物流業もSCS評価制度の対象になりますか?

荷主から求められれば対象になります。とくに3PLとして顧客の在庫データや出荷情報を預かる立場、あるいは重要インフラや製造業のサプライチェーンに組み込まれている事業者は、調達要件として問われる可能性が高くなります。

24時間稼働で止められない現場では、どう対策すればよいですか?

止めずに実施できるものから着手します。多要素認証の有効化、アカウントの棚卸し、ログの取得と保存、教育の実施は稼働への影響がありません。停止を伴うパッチ適用や機器の更改は、繁閑差のある時期を選んで計画的に行います。

倉庫の自動化設備もセキュリティ対策の対象ですか?

対象に含めて考えてください。自動倉庫やソーターの制御系は、サポートが終了したOSで動いていることがあり、更新も容易ではありません。更新できない場合は、ネットワークを業務系と分離し、接続できる端末と経路を限定するという代替の統制で対応します。

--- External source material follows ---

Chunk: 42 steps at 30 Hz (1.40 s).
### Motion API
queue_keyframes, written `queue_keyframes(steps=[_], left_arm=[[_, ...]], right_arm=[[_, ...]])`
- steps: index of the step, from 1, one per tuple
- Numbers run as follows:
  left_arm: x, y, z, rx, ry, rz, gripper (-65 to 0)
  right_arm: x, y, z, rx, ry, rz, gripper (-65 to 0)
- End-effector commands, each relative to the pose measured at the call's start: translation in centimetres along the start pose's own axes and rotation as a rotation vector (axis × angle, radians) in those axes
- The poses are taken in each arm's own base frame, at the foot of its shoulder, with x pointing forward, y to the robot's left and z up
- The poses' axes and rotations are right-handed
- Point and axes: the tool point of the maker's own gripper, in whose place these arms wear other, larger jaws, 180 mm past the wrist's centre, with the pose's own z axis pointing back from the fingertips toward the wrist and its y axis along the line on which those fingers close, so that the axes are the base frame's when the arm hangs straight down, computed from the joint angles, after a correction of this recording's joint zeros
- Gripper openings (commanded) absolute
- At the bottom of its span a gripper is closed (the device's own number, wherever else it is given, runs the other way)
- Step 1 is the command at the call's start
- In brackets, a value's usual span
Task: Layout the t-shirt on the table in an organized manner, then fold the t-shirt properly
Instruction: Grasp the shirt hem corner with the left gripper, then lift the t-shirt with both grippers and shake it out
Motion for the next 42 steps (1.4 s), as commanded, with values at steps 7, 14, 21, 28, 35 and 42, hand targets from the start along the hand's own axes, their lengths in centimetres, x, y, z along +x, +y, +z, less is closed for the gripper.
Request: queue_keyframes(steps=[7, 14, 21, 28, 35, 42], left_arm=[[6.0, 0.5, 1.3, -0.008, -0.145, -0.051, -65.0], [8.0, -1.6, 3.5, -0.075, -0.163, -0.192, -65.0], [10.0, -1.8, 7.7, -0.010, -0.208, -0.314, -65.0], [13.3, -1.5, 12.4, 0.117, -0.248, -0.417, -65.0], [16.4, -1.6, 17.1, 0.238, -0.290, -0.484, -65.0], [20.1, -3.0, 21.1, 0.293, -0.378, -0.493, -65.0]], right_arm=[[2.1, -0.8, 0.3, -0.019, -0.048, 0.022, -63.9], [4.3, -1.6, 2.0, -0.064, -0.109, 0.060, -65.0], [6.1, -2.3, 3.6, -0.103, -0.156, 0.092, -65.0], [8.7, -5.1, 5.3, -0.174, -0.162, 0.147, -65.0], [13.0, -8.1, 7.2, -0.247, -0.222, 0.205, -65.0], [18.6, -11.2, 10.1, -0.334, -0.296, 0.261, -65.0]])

ドライバーの私物スマートフォンをどう扱えばよいですか?

業務データを私物端末に保存させない設計にするのが現実的です。配送情報は業務アプリ内でのみ扱い、端末への保存やスクリーンショットを制限します。退職時にアプリのアクセス権を停止する手順もあわせて決めてください。

何から着手すればよいですか?

荷主から預かっている情報が何で、どのシステムに保存され、誰がアクセスできるかの棚卸しからです。物流業では基幹システム、荷主ごとの専用システム、表計算ファイルに情報が分散していることが多く、可視化だけで対応範囲が絞り込めます。

まとめ

物流業のSCS対応では、24時間稼働という制約と、古いまま動いている自動化設備の2つが固有の難所になります。止められないことを理由に停滞させないため、多要素認証・アカウント棚卸し・ログ取得・教育といった稼働に影響しない対策から先に片付けてください

制御系は更新できないことを前提に、ネットワーク分離と接続経路の限定という代替の統制で対応します。更新できないこと自体は不適合になりません。理由を把握し、代替策を設計して記録していることが求められます。車載端末と私物端末は、禁止より「データを端末に残さない」設計のほうが機能します。